De son côté, Daniel Jacques a occupé pendant cinq ans le poste de directeur des mesures d'urgence à la Sûreté du Québec.
« Ces recommandations [du coroner Gilbert] font partie aujourd'hui, même 25 ans plus tard, de la base fondamentale de la prise de décision d'intervention, dans la prise de décision stratégique au niveau des opérations », explique-t-il.
« Le premier élément, c'est de bien s'assurer du cadre juridique qui régit les actions policières dans le cadre d'un conflit », poursuit Daniel Jacques.

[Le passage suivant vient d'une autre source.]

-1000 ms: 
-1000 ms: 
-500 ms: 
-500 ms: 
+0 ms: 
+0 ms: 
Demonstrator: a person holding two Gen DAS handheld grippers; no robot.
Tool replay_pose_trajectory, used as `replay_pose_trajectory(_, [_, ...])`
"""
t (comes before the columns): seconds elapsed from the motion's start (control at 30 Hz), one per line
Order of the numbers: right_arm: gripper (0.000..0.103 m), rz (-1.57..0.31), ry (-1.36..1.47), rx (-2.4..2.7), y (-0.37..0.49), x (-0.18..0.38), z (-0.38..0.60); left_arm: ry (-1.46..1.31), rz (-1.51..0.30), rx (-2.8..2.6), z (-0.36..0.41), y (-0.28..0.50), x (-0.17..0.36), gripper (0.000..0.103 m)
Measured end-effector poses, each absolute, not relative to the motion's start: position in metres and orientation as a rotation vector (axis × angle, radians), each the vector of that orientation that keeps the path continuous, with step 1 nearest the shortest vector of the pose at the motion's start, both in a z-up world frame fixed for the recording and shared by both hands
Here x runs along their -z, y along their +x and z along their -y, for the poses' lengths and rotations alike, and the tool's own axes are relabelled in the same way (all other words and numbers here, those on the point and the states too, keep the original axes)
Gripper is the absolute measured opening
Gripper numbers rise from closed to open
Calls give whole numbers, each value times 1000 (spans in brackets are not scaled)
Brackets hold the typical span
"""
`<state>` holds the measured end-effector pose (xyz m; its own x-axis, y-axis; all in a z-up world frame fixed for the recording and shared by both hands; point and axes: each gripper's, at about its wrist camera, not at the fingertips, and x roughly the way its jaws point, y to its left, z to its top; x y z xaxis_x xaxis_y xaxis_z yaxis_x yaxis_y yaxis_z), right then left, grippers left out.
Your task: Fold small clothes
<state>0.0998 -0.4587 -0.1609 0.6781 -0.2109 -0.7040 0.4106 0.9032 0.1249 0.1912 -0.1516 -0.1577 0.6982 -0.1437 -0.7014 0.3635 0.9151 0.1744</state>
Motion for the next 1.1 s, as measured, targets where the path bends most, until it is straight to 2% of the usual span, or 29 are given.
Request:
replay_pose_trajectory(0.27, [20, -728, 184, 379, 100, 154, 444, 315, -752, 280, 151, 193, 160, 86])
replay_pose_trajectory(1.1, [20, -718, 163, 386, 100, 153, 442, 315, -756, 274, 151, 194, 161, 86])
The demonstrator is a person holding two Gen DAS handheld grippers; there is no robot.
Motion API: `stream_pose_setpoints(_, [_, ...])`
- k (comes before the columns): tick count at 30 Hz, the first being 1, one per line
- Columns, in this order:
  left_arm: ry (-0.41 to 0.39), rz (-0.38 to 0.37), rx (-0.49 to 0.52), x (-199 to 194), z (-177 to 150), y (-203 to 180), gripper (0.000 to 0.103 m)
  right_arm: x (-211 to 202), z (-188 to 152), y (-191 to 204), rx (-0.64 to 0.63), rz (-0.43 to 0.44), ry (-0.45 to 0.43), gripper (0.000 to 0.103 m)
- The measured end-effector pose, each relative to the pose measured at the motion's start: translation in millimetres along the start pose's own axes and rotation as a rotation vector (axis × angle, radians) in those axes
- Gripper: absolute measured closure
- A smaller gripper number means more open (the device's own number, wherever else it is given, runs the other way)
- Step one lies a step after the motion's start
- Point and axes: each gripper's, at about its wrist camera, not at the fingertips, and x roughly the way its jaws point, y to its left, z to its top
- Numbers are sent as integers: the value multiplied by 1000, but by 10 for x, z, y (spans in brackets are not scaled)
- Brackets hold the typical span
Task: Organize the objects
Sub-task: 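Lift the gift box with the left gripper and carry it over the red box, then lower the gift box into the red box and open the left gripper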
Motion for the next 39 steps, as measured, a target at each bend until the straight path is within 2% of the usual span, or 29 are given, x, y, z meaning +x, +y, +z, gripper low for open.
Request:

« Et ensuite, définir quelle est la nécessité de la police d'agir. Ce n'est pas parce qu'un policier a le pouvoir d'agir qu'il doit nécessairement agir. »
Le ministère de la Sécurité publique a, lui aussi, tiré des leçons de la crise d'Oka.
« Dans tous les ministères du gouvernement du Québec, on a des coordonnateurs aux affaires autochtones », explique Richard Coleman, directeur principal de la sécurité dans les palais de justice et des affaires autochtones et du Nord au ministère de la Sécurité publique.
« Nous, au ministère, avons une équipe multidisciplinaire qui travaille très fort à prévenir des situations, à intervenir lors de défis ou de crises appréhendées, où les autres ministères n'ont pas pu en venir à une entente », conclut Richard Coleman.